◆ Task brief: Restate the data exactly as given and keep the pictures out.
******************************
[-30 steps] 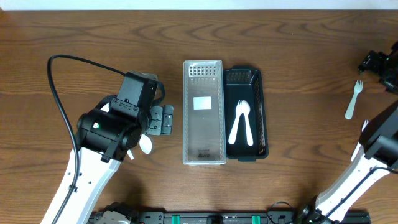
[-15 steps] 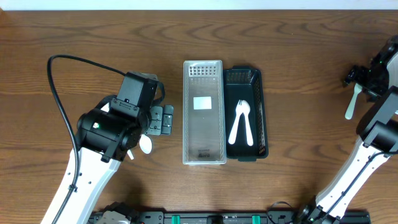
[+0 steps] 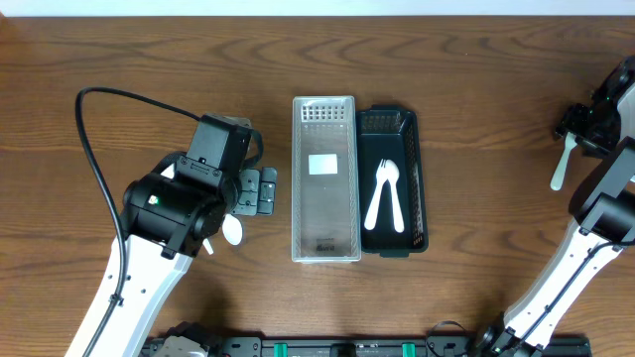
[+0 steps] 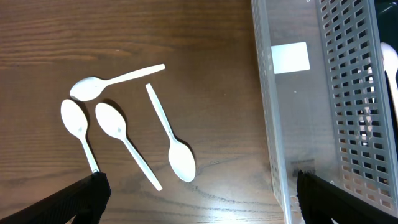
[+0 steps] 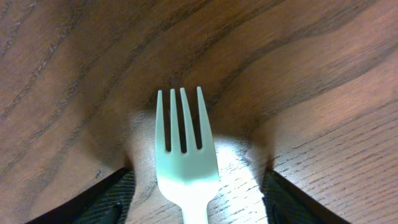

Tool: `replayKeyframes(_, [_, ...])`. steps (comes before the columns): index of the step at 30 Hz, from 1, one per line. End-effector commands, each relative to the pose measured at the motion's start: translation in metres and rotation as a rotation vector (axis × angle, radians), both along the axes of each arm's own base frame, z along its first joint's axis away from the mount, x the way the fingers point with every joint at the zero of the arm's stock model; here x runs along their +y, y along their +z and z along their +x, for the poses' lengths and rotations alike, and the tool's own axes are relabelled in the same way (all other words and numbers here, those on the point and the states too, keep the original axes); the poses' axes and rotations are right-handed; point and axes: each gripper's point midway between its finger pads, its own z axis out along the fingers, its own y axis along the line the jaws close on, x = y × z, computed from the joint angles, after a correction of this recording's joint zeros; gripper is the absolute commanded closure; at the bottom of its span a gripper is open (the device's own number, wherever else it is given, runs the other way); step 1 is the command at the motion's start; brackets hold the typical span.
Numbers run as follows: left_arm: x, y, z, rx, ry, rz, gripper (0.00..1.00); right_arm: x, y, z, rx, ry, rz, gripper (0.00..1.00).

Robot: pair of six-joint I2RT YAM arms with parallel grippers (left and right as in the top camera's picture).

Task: Pack container
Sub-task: 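Move right gripper to another white fork and grasp it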

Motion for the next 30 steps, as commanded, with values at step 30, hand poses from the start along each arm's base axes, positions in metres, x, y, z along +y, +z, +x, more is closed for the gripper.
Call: replayKeyframes(30, [0.002,0.0,0.002,-0.003,0.015,0.006,0.02,0.004,-0.025,0.008,-0.013,0.01,0.036,0.72])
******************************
◆ Answer to this problem:
[-30 steps] 
[-15 steps] 
[+0 steps] 
[+0 steps] 
[+0 steps] 

Tool: `replayKeyframes(_, [_, ...])`. steps (comes before the columns): index of the step at 30 Hz, from 1, one per line. End-effector commands, each relative to the pose measured at the motion's start: translation in metres and rotation as a rotation vector (axis × angle, radians), both along the axes of each arm's own base frame, z along its first joint's axis away from the mount, x the way the fingers point with every joint at the zero of the arm's stock model; here x runs along their +y, y along their +z and z along their +x, for the poses' lengths and rotations alike, and the tool's own axes are relabelled in the same way (all other words and numbers here, those on the point and the states too, keep the original axes); the poses' axes and rotations are right-handed; point and axes: each gripper's point midway between its finger pads, its own z axis out along the fingers, its own y axis along the line the jaws close on, x = y × z, computed from the joint angles, after a correction of this recording's joint zeros; gripper is the absolute commanded closure; at the bottom of its span a gripper is open (the device's own number, wherever else it is given, runs the other way); step 1 is the command at the motion's start; brackets hold the typical span.
Numbers run as follows: left_arm: x, y, z, rx, ry, rz, gripper (0.00..1.00); right_arm: x, y, z, rx, ry, rz, gripper (0.00..1.00).

Robot: pair of six-joint I2RT YAM arms with parallel grippers (left and right as in the top camera's picture).

Task: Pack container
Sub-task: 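Move right gripper to another white fork and grasp it
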
Motion for the next 30 steps, as commanded, with values at step 30, hand poses from the start along each arm's base axes, positions in metres, x, y, z along +y, +z, +x, more is closed for the gripper.
Call: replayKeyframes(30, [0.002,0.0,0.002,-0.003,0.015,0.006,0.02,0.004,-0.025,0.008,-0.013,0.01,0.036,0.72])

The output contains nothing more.